Neveah watched Earth open its maw wide and hungry. She heard it yowl like a hound dog, long and loud, but different, something she never seen or heard before, like a Smoke Wolf. Ain’t a thing on Earth that could make a sound like that except Earth itself, she thought.

She sat watching from a cement block large enough for two at the edge of the woods behind her house. From that spot, she could see the whole quarry surrounded by thick trees, the pit itself large and bowl-shaped, like God reached right outta the sky and scooped with two hands. The quarry sat abandoned Nevaeh’s whole life, maybe longer, full of miner’s equipment and water a blue so beautiful it hurt.

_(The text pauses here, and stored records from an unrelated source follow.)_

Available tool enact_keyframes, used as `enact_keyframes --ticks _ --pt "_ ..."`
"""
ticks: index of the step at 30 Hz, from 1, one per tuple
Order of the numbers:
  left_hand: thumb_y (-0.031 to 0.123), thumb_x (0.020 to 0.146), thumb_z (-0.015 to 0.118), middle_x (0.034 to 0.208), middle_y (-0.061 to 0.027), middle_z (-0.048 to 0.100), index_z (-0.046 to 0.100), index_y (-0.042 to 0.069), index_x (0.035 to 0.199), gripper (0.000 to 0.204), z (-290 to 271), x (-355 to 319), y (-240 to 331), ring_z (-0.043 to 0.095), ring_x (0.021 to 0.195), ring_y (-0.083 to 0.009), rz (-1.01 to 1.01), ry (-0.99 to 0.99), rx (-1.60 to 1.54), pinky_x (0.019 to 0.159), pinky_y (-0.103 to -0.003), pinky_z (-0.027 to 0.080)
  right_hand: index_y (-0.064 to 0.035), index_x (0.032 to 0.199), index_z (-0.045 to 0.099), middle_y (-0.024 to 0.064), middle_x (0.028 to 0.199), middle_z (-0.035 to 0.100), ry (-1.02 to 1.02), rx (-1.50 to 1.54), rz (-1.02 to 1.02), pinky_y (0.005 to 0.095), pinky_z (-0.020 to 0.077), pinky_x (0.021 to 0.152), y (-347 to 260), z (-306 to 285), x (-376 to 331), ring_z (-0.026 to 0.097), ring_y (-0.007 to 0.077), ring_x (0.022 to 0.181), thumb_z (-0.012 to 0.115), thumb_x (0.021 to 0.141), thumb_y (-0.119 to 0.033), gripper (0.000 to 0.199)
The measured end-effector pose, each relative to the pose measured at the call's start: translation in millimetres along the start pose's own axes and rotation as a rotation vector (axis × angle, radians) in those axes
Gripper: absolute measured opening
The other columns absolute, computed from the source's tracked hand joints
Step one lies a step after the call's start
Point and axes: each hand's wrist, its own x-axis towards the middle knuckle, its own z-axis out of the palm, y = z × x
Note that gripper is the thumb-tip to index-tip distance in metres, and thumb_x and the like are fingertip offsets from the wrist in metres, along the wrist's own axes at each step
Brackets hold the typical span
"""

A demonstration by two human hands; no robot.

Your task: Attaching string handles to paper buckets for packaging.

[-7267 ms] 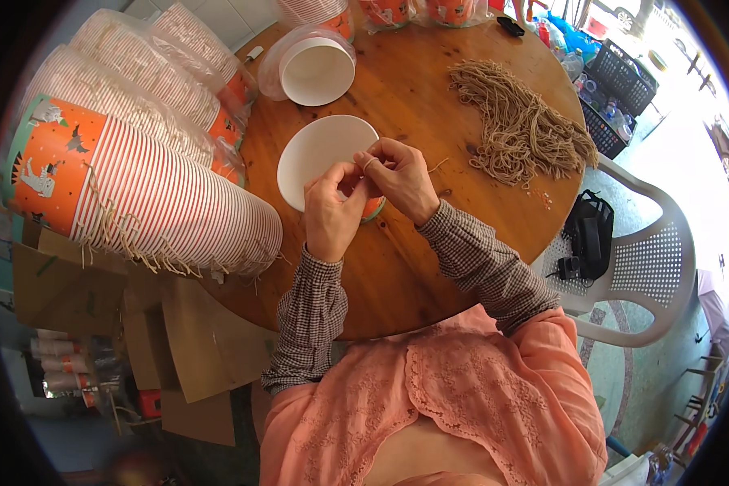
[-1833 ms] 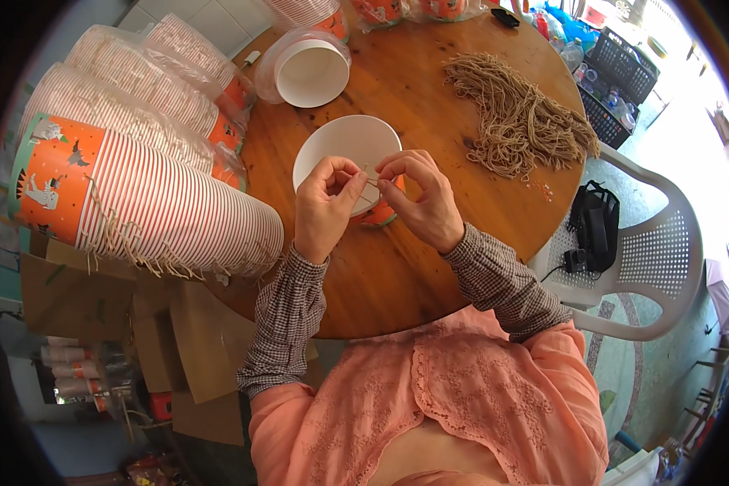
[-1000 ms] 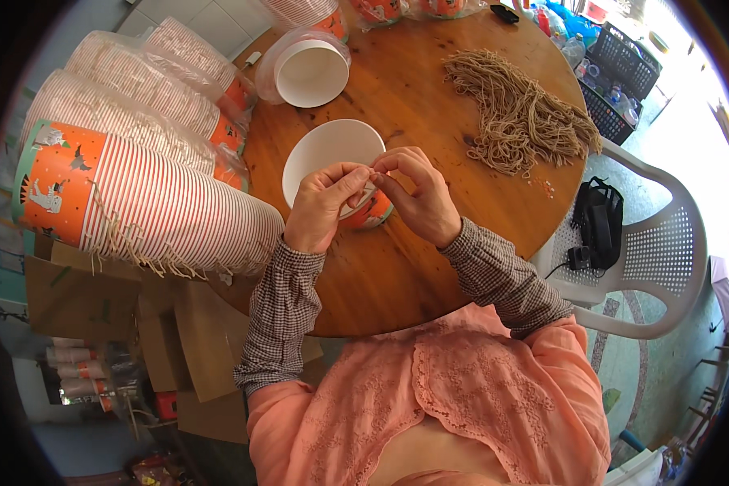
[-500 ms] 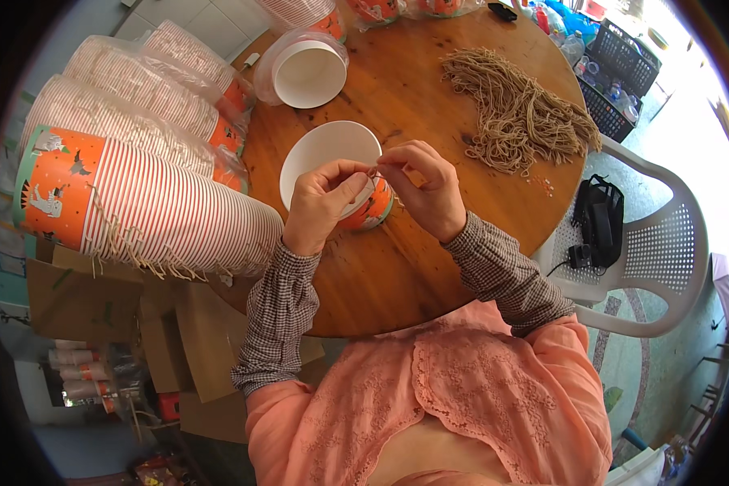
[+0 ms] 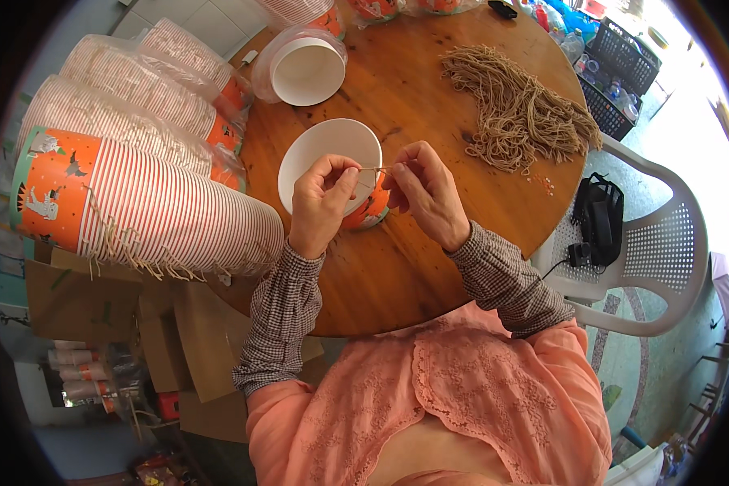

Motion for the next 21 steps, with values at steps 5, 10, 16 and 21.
enact_keyframes --ticks 5,10,16,21 --pt "0.009 0.091 0.06 0.073 -0.0018 0.058 0.06 0.0 0.09 0.008 6.9 -1.4 -7.2 0.054 0.066 -0.0084 0.233 0.12 0.466 0.06 -0.025 0.046 0.0011 0.097 0.048 0.0089 0.079 0.062 0.033 -0.08 -0.046 0.0286 0.0492 0.061 6.1 -1.2 -8.7 0.061 0.0136 0.071 0.052 0.096 -0.007 0.009" --pt "0.006 0.083 0.063 0.074 -0.008 0.063 0.055 0.005 0.081 0.008 16.2 0.1 -5.7 0.059 0.067 -0.0241 0.316 0.19 0.649 0.068 -0.037 0.047 0.0006 0.094 0.05 0.0094 0.077 0.06 -0.034 -0.297 -0.408 0.0282 0.0472 0.057 22.5 7.6 -25.8 0.06 0.0165 0.065 0.056 0.092 -0.001 0.007" --pt "-0.003 0.077 0.061 0.106 -0.0096 0.06 0.065 0.004 0.109 0.032 1.8 -6.0 6.3 0.057 0.08 -0.0215 0.533 0.133 0.569 0.081 -0.035 0.047 0.0005 0.094 0.051 0.0091 0.076 0.061 -0.033 -0.299 -0.354 0.0282 0.0478 0.057 1.0 4.0 -13.9 0.06 0.0165 0.063 0.058 0.092 -0.002 0.008" --pt "-0.001 0.077 0.066 0.099 -0.0069 0.062 0.066 0.005 0.099 0.023 10.2 -10.0 10.9 0.058 0.083 -0.0207 0.525 0.005 0.504 0.08 -0.034 0.046 -0.0006 0.095 0.051 0.012 0.075 0.062 -0.078 -0.285 -0.247 0.0316 0.0495 0.057 -15.6 2.4 -0.1 0.063 0.0226 0.062 0.058 0.092 -0.007 0.01"
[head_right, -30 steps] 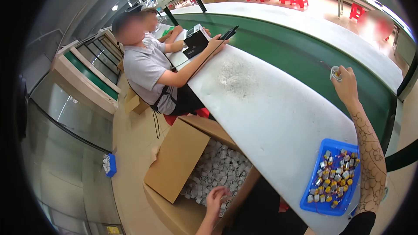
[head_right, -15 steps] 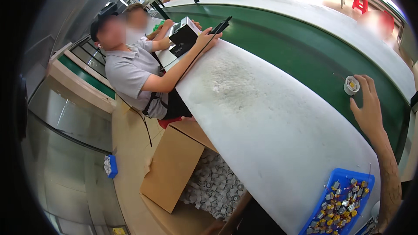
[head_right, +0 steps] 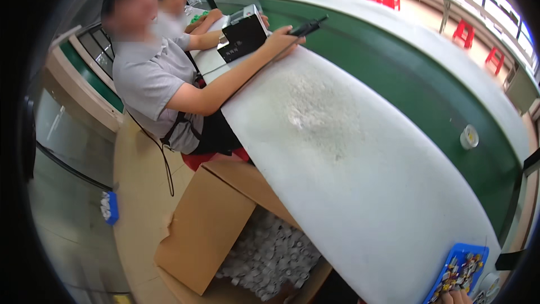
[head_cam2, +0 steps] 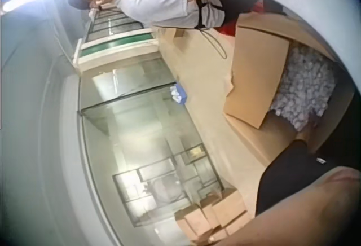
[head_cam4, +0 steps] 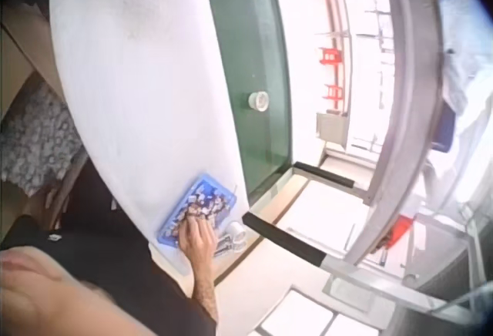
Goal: The person assembles components by taking plastic housings from a box, inserting motors with wires from a tray into the housings, and placing the assembled units onto a conveyor belt.
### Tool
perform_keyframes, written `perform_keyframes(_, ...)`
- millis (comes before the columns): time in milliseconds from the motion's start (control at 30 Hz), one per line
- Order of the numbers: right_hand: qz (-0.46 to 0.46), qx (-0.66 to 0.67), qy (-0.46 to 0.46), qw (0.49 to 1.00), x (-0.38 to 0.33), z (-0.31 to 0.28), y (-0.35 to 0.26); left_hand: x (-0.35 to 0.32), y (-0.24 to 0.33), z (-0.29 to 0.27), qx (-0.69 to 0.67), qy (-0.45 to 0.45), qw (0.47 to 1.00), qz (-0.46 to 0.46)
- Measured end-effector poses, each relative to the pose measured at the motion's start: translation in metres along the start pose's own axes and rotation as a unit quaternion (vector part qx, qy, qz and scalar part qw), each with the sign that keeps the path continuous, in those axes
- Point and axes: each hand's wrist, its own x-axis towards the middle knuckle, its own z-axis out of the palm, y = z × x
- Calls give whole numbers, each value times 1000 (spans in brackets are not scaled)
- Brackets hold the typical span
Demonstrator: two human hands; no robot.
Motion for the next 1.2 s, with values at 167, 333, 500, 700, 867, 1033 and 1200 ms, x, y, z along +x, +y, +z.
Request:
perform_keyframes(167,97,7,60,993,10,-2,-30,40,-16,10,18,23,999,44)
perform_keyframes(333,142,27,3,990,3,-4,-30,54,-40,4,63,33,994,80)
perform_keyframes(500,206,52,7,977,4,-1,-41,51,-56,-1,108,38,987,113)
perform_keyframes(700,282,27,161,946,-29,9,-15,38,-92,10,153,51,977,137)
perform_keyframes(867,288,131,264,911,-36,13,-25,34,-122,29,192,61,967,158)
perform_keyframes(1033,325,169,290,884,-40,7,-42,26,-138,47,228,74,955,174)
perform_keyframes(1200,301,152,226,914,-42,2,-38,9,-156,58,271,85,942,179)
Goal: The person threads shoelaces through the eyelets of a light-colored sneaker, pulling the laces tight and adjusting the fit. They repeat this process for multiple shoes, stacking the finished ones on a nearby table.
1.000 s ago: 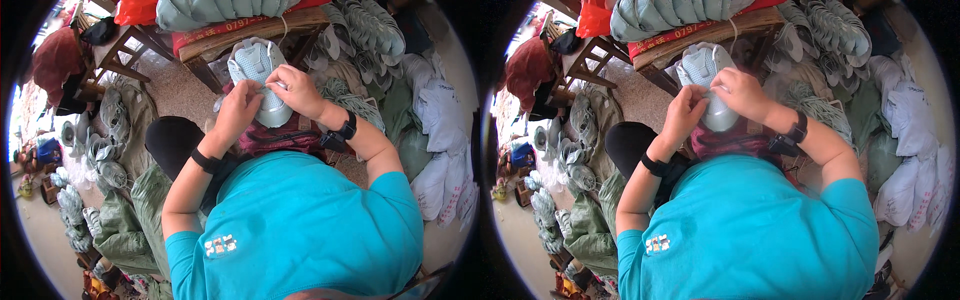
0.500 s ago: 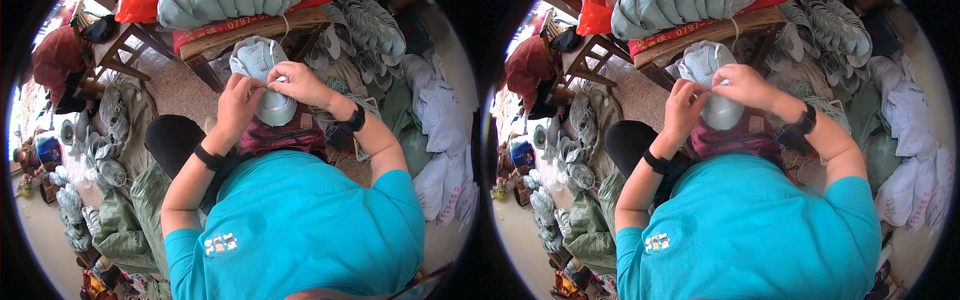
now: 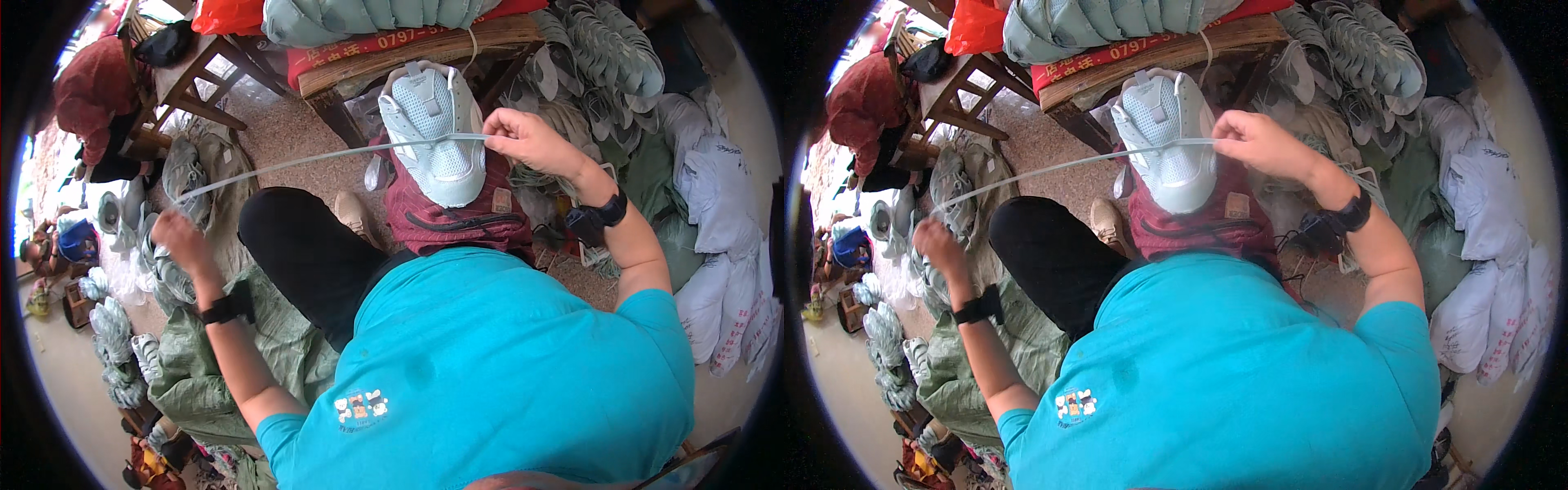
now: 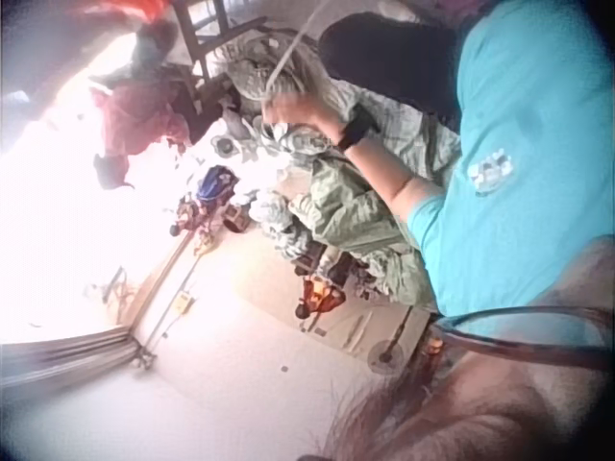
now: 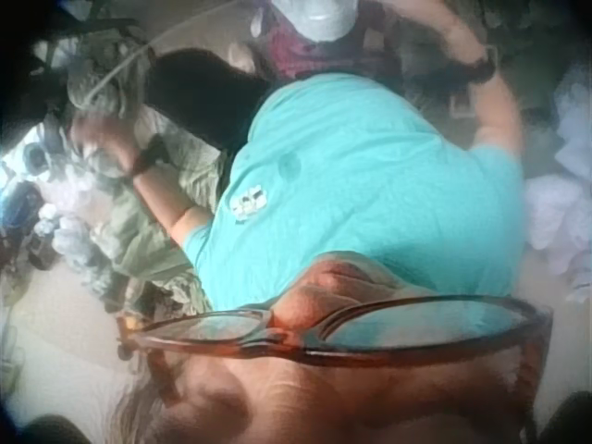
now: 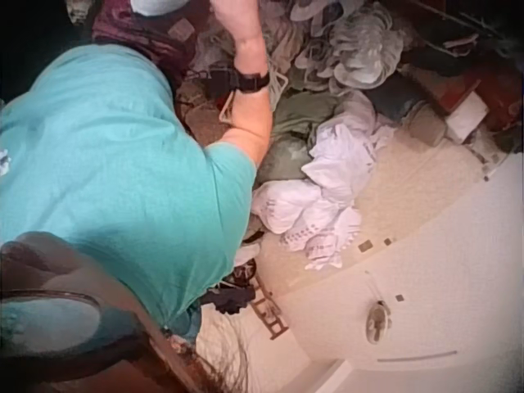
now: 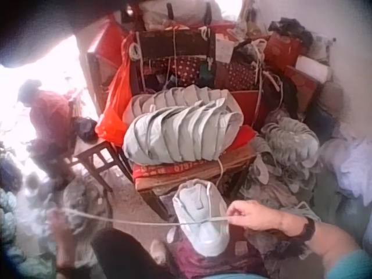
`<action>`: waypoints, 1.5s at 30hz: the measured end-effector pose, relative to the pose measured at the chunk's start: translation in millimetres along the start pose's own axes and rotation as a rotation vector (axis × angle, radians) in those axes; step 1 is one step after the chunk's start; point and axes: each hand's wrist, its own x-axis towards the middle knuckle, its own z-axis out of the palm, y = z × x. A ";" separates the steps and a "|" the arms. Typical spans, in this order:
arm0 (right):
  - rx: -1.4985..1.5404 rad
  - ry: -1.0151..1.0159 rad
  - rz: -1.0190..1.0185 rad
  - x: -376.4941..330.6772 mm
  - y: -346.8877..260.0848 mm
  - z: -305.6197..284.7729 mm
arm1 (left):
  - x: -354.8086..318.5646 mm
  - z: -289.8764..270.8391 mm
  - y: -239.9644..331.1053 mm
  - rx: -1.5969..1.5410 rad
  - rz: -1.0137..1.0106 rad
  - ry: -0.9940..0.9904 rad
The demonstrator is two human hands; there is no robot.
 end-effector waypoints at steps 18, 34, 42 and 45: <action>1.076 0.698 0.181 3.4 122.5 -70.7 | 39.1 -26.3 232.4 -1.296 -0.786 -0.427; 0.717 1.029 0.668 -235.4 408.3 -210.6 | -8.3 23.2 367.2 -1.511 -0.546 -1.028; 0.561 0.566 0.210 -23.6 116.3 -30.4 | -10.7 17.2 374.4 -1.290 -0.597 -0.934; 0.466 0.323 0.087 -15.3 35.6 0.5 | -13.1 23.4 376.1 -1.316 -0.587 -0.887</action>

One of Mama’s boyfriends reckoned that anything beautiful was bound to be a trap, except Heaven. He weren’t really talking to Nevaeh, just talking to hear his own voice, and she didn’t know what it meant at the time anyway, didn’t know if he were referring to Mama or his muscle car or that water in all its good-looking blue. She hadn’t seen that boyfriend since last summer, and anyway, the water didn’t stay blue after folks got to swimming in it. It turned the color of algae on turtles, or brown like dirt, or as grey as the oak trees, especially in the autumn after all the birds flown South somewhere. All that color changing reminded Neveah of the mood rings all the girls in fifth-grade had except her.

Mama said she don’t believe in mood rings, but there’s a whole lotta things Mama don’t believe in, like washing hair every night, or throwing food away just cause the packaging say to (she could hear Mama say But it don’t look expired now, does it?), or going to the doctor if it’s only something little that’s broke, like a toe or a rib. They can’t do nothing for it anyway, Mama said. They’re just gonna charge you to look at it.

Mama said when it was hot like this, it was God punishing them, them being Nevaeh and Mama, or Mama’s boyfriends, or the Davis family who live fifteen of them down in that one house, the youngest ones always dressed the way God made them, doors slamming all night. God was always making Nevaeh nervous, knowing things she didn’t.

Nevaeh didn’t mind the summer. She didn’t feel punished. Sure, summer came hot and heavy like tears, so hot ain’t nobody know what to do with themselves, Mama said. But Nevaeh knew. She slunk through the woods, same as the coyotes and foxes and bobcats, lying underneath dewberry bushes with her mouth open, the fruit so cooked it fell right off the branches without even touching them.

Last summer, Nevaeh found a coyote washed up on the side of the riverbank, dead a week, maybe longer, the sun drying it, skin as brown as silt and pulled tight over the skeleton. Nevaeh heaved the rest of the coyote up out of the river, half dragged it underneath a tree, closed its mouth back up. She spent the rest of the afternoon gathering flowers for it, braiding painted lady and ivy and long strands of willow she draped round its neck like jewelry.  Standing over the coyote and its little green necklace, she cried like never before, howls and wails and keening, as if the coyote were somebody she knew and loved.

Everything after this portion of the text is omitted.